Formally, the analysis should treat each mass in isolation ... so you'd do:
$\Sigma F = ma$ for each one ... and then solve the simultaneous equations.

5. Jul 26, 2012

### PeterO

9.4 ms-2 if waaaay too big. If the string broke, the acceleration of the 3 kg mass would only just exceed that value.

The 29.4 N is attempting to accelerate the 3 kg mass DOWN, and thus the 2kg mass UP the slope.
The 17.9 N - which in itself is far too big [re-check your 2.0 * 9.8 * sin(20) calculation] is attempting to accelerate the 2 kg mass DOWN the slope, and the 3 kg mass UP.

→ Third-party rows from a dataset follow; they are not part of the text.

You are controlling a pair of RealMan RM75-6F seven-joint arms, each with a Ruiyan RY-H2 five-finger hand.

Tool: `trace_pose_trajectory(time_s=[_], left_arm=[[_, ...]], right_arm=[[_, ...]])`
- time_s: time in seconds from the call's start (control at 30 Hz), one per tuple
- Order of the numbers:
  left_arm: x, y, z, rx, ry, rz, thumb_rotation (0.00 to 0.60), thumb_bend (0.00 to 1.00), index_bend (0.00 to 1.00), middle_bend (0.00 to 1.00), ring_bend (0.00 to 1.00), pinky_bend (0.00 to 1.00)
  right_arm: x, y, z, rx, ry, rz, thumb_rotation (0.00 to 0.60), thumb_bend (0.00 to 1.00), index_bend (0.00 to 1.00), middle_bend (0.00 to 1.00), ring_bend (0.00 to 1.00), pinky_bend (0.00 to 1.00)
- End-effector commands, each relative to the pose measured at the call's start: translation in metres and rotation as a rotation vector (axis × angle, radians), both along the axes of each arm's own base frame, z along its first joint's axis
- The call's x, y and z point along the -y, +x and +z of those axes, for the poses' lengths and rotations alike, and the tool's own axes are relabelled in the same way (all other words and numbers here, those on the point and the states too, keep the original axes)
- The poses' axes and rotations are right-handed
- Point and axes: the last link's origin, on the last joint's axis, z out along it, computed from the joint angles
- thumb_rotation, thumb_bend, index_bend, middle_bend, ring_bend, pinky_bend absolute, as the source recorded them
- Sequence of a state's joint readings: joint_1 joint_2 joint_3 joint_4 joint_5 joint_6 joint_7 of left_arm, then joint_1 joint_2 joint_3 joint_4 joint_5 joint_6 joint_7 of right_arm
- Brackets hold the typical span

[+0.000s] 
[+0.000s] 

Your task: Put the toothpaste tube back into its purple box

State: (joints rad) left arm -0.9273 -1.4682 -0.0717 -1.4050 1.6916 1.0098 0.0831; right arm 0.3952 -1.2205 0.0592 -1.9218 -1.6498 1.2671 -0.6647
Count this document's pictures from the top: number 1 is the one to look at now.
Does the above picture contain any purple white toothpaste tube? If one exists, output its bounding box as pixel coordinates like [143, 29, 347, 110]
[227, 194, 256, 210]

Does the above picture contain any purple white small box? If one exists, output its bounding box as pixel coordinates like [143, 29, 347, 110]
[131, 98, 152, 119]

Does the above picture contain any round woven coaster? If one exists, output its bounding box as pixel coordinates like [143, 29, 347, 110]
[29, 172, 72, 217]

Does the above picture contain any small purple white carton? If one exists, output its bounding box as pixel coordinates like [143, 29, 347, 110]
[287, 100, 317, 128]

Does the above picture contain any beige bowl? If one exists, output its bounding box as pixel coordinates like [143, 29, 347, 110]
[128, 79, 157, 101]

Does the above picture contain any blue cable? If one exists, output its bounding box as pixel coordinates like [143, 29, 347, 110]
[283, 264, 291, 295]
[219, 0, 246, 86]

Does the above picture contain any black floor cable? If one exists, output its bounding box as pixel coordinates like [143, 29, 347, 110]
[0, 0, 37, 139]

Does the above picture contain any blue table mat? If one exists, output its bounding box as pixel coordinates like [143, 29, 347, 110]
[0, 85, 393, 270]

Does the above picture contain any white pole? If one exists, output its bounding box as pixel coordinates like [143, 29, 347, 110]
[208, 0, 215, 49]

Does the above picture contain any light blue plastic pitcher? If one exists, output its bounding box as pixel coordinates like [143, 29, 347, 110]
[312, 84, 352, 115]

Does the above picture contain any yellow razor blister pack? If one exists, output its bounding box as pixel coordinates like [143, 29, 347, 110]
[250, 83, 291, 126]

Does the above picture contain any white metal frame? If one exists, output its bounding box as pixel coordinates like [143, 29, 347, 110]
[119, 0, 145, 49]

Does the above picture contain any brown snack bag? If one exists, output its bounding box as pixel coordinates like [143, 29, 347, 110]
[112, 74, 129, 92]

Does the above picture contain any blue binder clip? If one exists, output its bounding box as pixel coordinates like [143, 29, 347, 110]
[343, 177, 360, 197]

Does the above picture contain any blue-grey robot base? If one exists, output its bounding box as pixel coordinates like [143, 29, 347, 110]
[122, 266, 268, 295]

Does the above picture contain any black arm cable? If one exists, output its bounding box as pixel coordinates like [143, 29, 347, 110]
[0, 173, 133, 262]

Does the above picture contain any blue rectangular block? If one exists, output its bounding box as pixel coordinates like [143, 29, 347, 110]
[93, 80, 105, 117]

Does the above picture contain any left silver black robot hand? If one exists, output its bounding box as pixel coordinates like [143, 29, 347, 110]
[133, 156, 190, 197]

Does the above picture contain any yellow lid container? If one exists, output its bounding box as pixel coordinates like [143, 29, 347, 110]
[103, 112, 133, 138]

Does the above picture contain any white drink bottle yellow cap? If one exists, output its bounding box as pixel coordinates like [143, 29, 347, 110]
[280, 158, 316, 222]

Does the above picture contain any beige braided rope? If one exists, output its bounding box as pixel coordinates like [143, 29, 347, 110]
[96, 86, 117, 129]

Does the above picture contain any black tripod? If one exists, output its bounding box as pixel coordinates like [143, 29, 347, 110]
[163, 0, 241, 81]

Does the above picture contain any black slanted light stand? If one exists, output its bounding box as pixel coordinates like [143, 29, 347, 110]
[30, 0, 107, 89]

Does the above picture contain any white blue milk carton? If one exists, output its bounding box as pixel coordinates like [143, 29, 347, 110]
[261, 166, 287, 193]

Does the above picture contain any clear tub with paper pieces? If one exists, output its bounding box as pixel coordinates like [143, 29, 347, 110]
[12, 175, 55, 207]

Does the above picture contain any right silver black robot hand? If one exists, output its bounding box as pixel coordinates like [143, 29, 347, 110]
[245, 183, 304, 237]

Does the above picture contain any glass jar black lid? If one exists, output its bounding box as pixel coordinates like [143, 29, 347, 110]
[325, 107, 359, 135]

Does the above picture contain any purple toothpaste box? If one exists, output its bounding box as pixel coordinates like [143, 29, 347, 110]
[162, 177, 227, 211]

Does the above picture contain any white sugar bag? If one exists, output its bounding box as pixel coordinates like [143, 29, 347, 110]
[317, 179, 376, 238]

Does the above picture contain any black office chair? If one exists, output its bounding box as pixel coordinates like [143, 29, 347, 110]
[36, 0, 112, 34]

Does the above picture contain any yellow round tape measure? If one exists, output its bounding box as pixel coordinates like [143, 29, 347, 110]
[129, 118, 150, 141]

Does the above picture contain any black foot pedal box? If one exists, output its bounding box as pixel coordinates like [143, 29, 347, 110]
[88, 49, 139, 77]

note: 2.0 * 9.8 * sin(30) = 9.8 [since sin(30) = 0.5] so 2.0 * 9.8 * sin(20) must be less than 9.8 ??? Perhaps it is 7.9 and you put in a spurious 1??
You must learn to recognise answers / values that are clearly in correct.

6. Jul 26, 2012

### PeterO

Sentence in red is not strictly true. It is far easier to analyse the two masses, plus string, as a single entity. The Tension thus becomes an internal force and does not come into play when applying Newton's First and Second Law which refer to External forces.

7. Jul 26, 2012

### Simon Bridge

Depends on the method that is being used "formally" :) In this case, it looked like there was some confusion about how to treat the tension (twice) and advising a formal "separate the masses" approach clears that up... and works in general, in a readily transparent way that is easy for the student to check.

Anyway - the latest error is in this line:
... @ksm2288: do these two forces act in the same direction?

I'm also a little iffy about using "north" and "east" for these directions ... I don't think gravity acts to the south! How we think about a problem can affect the way we do the problem. Presumably the acceleration is "up the ramp" for mass A and "down" for mass B?

(I think we've been sloppy there: the masses have the same magnitude of acceleration - but different directions.)